Merck's Keytruda again bags industry-first cervical cancer nod—with limitation

After crowning Keytruda as the first immunotherapy for advanced cervical cancer back in 2021, the FDA has awarded the drug another industry-first designation in an earlier stage of the tumor type. But again, the achievement was not perfect for Merck.

Thanks to a new FDA nod, Merck’s Keytruda is the first PD-1 drug to be approved in combination with chemoradiotherapy to treat patients with stage 3 to 4a cervical cancer, the New Jersey pharma giant said Friday. This marks Keytruda’s 39th indication in the U.S.

The approval, however, was narrower than expected. It came on the back of results from the Keynote-A18 trial, which showed a tumor progression benefit for the Keytruda-chemoradiation regimen in a broader patient population with earlier-stage cervical cancer.

Keynote-A18 tested the Keytruda combo in patients whose cancer was as early as stage 1b2. Among the entire trial population, adding Keytruda to chemoradiotherapy slashed the risk of progression or death by 30%.

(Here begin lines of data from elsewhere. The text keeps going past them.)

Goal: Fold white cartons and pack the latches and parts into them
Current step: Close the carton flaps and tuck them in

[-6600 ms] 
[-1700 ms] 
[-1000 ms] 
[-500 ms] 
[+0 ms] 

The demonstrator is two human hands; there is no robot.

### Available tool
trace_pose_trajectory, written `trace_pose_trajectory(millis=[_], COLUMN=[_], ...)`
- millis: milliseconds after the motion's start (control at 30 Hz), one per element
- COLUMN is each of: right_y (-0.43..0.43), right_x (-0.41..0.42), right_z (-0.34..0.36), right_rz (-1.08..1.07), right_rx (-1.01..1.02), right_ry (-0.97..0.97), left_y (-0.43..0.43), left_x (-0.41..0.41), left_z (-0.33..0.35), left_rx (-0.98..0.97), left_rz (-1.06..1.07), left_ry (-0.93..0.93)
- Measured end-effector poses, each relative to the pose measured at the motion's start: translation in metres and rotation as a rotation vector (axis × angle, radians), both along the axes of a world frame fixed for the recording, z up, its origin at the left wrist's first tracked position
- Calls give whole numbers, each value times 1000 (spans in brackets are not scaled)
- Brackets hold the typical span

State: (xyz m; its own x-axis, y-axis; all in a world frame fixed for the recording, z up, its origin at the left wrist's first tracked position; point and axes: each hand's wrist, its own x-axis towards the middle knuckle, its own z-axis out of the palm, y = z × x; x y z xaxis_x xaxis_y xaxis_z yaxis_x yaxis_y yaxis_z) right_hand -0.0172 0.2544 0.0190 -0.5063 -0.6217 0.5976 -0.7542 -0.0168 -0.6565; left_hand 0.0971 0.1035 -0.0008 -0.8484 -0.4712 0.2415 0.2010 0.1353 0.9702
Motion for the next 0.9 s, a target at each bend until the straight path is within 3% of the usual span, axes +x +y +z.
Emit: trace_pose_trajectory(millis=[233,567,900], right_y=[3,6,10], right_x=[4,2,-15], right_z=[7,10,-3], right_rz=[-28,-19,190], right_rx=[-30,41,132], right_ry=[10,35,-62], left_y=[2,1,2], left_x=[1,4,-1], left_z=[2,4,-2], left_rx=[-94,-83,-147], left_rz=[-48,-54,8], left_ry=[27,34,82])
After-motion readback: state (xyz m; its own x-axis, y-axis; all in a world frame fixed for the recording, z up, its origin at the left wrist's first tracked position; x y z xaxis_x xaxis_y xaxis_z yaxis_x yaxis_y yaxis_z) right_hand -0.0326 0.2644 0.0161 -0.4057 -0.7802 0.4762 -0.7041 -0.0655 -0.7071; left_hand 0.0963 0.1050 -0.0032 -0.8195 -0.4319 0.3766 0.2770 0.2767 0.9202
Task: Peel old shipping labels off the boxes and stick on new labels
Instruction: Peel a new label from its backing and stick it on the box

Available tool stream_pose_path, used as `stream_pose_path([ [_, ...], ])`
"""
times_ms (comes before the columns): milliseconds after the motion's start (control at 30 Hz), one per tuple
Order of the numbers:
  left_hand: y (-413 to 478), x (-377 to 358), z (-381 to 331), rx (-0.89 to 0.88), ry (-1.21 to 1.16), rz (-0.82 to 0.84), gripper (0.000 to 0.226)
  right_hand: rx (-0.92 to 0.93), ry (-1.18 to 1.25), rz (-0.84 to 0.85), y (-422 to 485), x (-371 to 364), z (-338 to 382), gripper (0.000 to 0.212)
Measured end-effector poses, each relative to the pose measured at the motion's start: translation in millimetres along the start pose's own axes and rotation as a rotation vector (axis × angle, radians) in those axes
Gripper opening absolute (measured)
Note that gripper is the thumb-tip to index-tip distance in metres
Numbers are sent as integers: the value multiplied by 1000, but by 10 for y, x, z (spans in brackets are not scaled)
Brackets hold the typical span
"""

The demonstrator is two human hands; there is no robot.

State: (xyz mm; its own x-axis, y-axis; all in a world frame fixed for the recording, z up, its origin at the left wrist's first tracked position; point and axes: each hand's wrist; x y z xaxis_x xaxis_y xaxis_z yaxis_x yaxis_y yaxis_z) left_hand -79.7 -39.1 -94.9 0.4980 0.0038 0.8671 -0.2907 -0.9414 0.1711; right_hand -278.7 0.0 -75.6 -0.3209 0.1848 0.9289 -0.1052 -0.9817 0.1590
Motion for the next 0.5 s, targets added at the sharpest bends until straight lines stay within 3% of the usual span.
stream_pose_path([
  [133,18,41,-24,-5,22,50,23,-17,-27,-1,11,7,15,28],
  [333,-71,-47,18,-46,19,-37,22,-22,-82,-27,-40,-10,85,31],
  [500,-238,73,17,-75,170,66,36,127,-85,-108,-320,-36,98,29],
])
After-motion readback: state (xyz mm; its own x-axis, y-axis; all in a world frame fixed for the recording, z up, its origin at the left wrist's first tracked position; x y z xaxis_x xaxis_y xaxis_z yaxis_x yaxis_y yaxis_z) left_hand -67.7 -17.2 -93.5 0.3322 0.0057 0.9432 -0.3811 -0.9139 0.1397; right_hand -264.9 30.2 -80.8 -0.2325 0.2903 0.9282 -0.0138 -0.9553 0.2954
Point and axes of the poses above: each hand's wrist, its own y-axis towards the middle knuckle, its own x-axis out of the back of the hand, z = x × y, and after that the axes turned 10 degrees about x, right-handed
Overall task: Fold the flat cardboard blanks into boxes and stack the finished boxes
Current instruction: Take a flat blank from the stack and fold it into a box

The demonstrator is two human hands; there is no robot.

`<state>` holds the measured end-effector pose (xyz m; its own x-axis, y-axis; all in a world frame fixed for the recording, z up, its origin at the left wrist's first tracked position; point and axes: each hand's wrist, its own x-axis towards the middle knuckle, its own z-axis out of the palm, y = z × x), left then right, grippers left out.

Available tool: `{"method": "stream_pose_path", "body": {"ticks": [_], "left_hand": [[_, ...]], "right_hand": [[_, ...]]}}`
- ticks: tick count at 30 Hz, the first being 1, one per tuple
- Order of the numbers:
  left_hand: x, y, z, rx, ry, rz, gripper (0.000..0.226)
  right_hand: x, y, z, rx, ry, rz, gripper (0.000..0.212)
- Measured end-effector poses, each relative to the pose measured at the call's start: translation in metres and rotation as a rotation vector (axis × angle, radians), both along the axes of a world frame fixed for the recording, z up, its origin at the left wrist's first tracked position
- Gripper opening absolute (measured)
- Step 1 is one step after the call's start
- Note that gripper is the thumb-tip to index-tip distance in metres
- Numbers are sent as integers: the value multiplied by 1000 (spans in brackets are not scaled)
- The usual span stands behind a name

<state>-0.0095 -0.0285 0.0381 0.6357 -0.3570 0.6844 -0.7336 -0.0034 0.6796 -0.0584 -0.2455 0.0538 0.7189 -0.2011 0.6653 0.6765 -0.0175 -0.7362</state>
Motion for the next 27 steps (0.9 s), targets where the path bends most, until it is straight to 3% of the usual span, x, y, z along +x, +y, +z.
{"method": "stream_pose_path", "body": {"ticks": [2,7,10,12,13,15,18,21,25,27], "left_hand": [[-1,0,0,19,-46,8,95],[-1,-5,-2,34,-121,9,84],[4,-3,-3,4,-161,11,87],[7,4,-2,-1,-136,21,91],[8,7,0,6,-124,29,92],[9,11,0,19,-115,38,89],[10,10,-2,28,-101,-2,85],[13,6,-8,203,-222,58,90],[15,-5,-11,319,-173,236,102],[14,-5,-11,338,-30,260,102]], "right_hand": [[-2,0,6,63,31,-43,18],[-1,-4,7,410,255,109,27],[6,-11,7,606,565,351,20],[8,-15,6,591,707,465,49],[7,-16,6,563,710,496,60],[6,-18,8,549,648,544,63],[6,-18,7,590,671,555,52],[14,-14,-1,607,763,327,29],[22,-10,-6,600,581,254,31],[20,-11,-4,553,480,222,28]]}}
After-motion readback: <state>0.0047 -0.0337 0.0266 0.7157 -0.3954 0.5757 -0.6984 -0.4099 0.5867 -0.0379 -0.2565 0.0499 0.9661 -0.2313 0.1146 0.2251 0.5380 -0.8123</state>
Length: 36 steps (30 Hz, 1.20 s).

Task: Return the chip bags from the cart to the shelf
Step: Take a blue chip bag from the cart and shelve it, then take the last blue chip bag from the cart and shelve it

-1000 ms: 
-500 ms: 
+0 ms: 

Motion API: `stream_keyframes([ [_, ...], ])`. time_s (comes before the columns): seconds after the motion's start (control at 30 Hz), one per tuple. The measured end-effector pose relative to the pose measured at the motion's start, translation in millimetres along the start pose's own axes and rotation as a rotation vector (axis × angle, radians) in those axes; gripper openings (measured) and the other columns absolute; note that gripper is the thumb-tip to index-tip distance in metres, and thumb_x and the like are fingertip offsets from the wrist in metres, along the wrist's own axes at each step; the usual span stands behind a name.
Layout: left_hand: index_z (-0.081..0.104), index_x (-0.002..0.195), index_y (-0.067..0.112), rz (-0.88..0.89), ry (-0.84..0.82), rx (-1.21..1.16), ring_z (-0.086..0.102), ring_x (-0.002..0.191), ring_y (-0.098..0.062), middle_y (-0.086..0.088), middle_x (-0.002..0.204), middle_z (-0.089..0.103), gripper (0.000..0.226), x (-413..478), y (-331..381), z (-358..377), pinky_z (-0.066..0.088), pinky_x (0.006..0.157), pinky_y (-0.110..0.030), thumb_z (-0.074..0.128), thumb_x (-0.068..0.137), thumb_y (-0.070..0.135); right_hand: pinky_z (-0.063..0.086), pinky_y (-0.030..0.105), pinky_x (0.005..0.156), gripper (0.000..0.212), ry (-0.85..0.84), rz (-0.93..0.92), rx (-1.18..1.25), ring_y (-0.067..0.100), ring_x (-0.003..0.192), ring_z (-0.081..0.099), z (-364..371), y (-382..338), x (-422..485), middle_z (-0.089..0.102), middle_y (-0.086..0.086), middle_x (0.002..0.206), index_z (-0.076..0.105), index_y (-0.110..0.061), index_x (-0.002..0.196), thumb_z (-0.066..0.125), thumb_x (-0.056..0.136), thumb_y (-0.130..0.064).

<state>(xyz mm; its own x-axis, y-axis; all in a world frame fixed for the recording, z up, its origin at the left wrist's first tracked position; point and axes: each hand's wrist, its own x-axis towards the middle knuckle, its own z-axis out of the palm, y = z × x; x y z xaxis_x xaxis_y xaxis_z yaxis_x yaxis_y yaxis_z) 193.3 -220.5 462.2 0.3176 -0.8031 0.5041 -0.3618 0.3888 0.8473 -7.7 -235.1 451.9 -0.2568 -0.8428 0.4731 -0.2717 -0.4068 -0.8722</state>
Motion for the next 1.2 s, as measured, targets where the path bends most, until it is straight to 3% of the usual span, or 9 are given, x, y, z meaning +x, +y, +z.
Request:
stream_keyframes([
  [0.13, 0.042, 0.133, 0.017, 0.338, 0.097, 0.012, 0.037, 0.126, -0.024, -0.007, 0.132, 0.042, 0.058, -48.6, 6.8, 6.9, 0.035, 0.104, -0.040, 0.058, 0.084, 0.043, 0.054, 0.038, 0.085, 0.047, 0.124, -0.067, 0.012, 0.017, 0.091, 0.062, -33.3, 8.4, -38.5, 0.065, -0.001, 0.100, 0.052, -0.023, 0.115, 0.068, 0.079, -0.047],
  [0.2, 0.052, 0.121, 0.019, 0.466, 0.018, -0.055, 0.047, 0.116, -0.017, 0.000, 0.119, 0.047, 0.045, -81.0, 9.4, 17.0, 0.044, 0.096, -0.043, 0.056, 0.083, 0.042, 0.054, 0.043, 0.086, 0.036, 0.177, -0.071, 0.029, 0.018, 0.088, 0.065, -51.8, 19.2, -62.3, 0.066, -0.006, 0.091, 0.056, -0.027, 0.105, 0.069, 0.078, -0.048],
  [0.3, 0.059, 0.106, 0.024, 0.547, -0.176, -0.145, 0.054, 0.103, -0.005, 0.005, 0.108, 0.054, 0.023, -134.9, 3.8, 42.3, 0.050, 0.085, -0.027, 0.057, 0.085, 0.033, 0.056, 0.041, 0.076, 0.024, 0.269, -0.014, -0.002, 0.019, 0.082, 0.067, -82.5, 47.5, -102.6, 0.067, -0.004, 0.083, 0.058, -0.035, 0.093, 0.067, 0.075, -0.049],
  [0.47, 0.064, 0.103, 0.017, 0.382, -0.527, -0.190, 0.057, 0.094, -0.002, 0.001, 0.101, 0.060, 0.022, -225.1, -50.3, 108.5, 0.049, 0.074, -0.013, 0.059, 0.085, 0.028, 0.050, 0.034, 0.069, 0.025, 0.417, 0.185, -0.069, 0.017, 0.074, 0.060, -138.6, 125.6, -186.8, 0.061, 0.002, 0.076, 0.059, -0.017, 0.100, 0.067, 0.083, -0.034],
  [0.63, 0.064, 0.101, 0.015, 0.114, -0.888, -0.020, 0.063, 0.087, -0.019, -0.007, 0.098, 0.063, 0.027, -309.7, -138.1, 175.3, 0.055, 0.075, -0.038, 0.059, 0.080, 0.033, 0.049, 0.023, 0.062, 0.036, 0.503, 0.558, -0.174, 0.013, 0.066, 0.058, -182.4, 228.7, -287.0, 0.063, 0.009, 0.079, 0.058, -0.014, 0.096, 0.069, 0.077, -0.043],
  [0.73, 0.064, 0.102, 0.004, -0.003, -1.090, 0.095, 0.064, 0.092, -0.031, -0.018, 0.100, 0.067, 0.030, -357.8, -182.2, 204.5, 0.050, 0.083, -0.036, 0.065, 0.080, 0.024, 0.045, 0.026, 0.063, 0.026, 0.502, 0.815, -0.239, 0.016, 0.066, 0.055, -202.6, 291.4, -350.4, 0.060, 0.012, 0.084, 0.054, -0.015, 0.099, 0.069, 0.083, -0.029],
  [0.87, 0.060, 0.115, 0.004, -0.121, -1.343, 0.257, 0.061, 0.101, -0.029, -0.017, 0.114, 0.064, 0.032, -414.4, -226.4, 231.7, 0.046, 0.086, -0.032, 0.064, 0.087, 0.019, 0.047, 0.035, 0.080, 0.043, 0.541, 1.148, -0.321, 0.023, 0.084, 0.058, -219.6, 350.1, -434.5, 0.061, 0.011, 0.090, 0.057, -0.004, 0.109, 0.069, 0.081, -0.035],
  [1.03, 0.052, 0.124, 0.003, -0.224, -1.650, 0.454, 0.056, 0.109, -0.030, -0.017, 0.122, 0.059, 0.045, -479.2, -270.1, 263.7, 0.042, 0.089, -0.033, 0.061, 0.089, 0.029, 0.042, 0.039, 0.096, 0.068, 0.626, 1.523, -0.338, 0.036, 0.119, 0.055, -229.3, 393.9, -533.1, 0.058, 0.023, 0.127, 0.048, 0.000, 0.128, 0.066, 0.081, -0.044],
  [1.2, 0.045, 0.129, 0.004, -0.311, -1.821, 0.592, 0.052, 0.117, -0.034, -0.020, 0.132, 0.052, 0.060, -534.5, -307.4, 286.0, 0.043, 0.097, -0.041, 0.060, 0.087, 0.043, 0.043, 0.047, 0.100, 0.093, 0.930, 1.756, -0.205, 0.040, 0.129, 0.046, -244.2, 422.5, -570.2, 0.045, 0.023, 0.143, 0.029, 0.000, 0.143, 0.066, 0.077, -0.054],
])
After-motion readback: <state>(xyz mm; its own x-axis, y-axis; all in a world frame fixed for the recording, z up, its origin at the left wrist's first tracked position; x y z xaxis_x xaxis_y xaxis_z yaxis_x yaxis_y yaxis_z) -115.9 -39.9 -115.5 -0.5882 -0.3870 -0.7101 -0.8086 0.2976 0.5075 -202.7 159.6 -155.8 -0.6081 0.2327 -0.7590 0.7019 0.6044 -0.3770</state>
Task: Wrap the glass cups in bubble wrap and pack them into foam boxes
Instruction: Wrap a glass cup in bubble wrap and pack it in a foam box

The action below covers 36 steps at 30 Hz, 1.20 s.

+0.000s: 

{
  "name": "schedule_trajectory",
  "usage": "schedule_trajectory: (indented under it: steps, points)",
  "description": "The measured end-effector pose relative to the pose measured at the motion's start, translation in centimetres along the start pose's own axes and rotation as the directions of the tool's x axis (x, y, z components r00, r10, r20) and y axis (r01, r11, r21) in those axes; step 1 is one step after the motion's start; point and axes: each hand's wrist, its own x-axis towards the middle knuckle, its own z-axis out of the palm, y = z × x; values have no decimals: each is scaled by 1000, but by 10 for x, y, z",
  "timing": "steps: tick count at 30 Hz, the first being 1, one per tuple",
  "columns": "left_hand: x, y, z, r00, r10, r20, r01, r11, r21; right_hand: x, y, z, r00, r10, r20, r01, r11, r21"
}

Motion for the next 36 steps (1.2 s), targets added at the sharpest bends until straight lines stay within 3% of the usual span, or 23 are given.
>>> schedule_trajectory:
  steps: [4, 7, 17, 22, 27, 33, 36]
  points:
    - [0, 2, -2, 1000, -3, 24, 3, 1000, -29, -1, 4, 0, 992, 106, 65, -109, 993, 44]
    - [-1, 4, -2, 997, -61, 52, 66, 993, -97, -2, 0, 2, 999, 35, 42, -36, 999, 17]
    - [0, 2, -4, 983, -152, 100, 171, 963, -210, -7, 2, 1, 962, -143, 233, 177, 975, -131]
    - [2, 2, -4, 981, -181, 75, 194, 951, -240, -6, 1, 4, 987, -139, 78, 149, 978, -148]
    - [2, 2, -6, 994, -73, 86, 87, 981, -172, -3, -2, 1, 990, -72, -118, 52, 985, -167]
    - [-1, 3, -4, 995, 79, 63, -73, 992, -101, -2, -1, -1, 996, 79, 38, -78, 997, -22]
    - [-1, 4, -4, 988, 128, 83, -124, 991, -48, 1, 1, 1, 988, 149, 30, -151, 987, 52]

But the progression-free survival benefit was markedly more pronounced in those with stage 3 to 4a disease, the approved FDA indication, where Keytruda’s addition was associated with a 41% improvement in the trial endpoint. In those with stage 1b2 to 2b disease, the benefit was just 9%, according to data presented at the European Society of Medical Oncology annual meeting in October.

Data on whether Keytruda can extend patients’ lives remained immature at the time, as less than half of deaths for the final overall survival analysis had occurred. At the first interim analysis, the Keytruda-chemoradiation pairing showed a favorable trend, reducing the risk of death by 27% in the entire trial population. Subgroup analyses of overall survival were unavailable. Overall survival is another primary endpoint of Keynote-A18.  

Investigators are following the overall survival endpoint of Keynote-A18. “If positive, an assessment of the benefit of this regimen for early stage patients will be conducted,” a Merck spokesperson told Fierce Pharma.

The imperfect nod for Keytruda tracks with an emerging trend from the FDA’s oncology department, which is increasingly looking for patient subgroups who didn’t benefit from large, inclusive trials. Drug companies often find that their strategy of asserting a statistically powered, overall trial win to seek a broad label—despite weak subgroup performances—no longer works with the FDA.

Back in 2021, the FDA greenlit Keytruda, used alongside chemo, with or without Roche’s Avastin, to treat patients with advanced cervical cancer, but only for those whose tumors express PD-L1. That PD-L1 restriction came despite the Keynote-826 trial showing a significant progression-free survival improvement in the overall trial population, which also included PD-L1-negative patients.

When the final overall survival came at last year’s American Society of Clinical Oncology meeting, the PD-L1-negative population was still holding back the overall trial result with comparatively worse outcomes. And Merck Research Laboratories’ chief medical officer, Eliav Barr, M.D., said that a label expansion to include those patients was unlikely because the FDA probably wouldn’t change its interpretation of the previous primary analysis.

The FDA’s scrutiny doesn’t stop with immuno-oncology agents. In November, the FDA surprisingly limited its approval for AstraZeneca’s Truqap to a small subgroup of HR-positive, HER2-negative breast cancer patients, allowing the first-in-class small-molecule AKT inhibitor only for those whose cancer carries one of three gene alternations. At the time, AstraZeneca’s oncology business chief David Fredrickson told Fierce Pharma that a final overall survival analysis may give AZ an opportunity to expand the nod to a larger group of patients.

The FDA’s move “may suggest a change in sentiment that requires the sponsor to have the burden of demonstrating prospectively and conclusively that all patients derive a benefit in order to be granted a broad label,” Leerink Partners analysts said at the time.

Editor's Note: The story has been updated with a statement from Merck on the overall survival endpoint and a potential expansion.